### Problem details
Search the data for the string "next" and copy each line where it turns up.

[Extracted records]
● ● ● ● ●
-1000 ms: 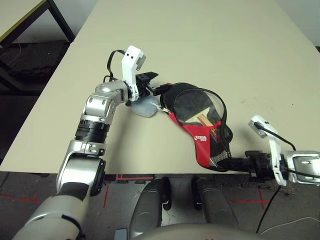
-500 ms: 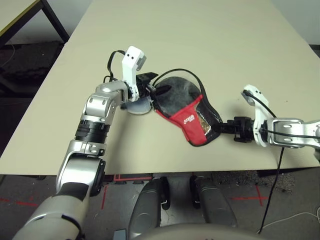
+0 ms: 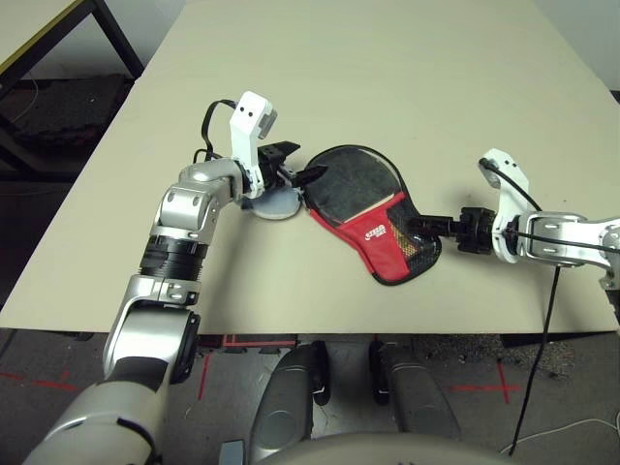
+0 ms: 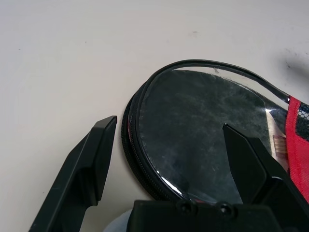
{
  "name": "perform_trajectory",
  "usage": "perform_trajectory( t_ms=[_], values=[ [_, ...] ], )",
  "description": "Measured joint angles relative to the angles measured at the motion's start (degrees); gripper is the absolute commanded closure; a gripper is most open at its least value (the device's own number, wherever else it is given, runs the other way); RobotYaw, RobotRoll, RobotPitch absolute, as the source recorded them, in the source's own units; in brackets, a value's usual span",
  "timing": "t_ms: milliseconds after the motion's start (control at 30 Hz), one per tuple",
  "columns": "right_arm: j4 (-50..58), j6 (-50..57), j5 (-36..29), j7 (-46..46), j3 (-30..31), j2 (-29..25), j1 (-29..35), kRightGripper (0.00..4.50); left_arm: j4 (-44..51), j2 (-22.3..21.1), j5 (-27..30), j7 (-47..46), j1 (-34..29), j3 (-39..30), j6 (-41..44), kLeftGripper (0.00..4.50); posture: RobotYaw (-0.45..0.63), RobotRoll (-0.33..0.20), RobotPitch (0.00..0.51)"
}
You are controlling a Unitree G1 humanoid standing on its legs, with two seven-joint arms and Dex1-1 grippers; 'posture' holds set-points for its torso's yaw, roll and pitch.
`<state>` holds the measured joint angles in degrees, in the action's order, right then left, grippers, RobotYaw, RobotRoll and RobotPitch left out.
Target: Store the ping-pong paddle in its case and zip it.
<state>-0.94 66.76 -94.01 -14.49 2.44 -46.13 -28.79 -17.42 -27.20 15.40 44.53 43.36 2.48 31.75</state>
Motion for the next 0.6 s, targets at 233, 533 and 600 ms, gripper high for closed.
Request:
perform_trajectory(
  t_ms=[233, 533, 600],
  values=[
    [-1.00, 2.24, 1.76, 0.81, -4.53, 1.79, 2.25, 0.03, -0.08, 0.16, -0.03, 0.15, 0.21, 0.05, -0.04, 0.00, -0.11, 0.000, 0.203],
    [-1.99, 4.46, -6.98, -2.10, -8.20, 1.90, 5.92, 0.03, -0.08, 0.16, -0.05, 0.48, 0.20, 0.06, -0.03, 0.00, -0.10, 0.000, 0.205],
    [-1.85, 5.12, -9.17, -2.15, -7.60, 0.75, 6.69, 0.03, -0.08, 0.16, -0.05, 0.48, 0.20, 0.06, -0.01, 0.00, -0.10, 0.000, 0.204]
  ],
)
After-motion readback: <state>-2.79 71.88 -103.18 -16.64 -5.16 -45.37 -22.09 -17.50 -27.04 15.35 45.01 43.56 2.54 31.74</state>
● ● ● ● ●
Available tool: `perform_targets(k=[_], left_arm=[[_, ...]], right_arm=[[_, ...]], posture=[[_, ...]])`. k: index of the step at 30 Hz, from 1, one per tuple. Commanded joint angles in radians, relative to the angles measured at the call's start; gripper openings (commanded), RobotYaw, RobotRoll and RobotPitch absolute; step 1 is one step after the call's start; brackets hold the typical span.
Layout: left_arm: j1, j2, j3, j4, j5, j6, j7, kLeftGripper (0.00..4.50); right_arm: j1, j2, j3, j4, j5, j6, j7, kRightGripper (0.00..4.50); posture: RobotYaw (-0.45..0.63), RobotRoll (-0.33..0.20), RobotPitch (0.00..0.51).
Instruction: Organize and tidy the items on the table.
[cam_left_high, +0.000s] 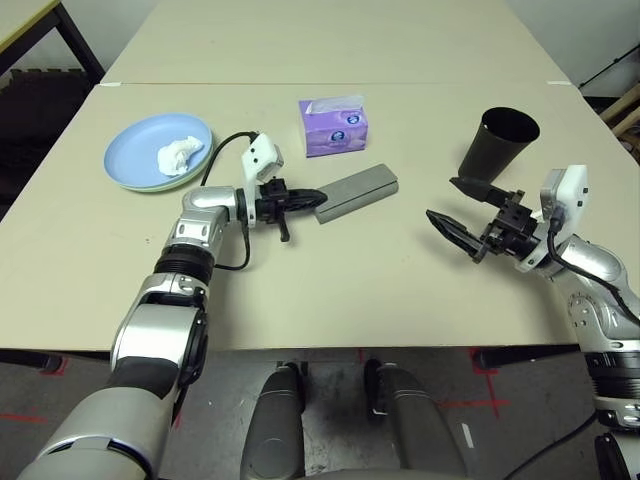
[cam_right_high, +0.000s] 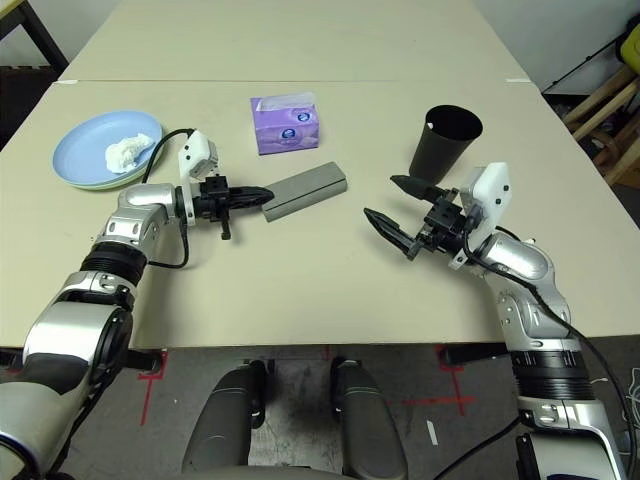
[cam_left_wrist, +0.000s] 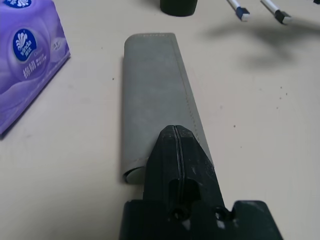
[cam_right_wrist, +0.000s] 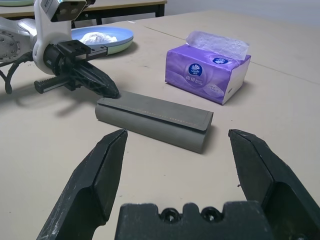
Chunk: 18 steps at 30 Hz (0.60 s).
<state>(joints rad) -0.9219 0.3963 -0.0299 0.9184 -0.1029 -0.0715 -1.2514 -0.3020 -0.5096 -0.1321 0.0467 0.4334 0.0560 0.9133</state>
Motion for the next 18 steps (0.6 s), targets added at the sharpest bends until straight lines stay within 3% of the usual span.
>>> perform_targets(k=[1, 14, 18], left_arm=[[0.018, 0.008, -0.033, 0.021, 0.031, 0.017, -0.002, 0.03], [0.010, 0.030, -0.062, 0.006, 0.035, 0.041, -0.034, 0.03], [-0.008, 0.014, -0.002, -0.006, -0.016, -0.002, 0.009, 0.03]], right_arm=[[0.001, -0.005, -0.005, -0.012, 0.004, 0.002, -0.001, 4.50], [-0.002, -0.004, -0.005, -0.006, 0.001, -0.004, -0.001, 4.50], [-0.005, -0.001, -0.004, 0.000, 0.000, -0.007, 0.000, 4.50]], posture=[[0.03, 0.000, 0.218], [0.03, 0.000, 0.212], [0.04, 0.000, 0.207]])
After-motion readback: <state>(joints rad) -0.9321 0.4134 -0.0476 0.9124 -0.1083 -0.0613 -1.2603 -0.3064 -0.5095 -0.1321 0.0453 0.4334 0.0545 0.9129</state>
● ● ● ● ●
### Response area
Motion for the next 0.6 s, targets at 233, 533 and 600 ms, gripper high for closed.
Motion for the next 18 steps (0.6 s), targets added at the sharpest bends until straight lines stay within 3% of the usual span.

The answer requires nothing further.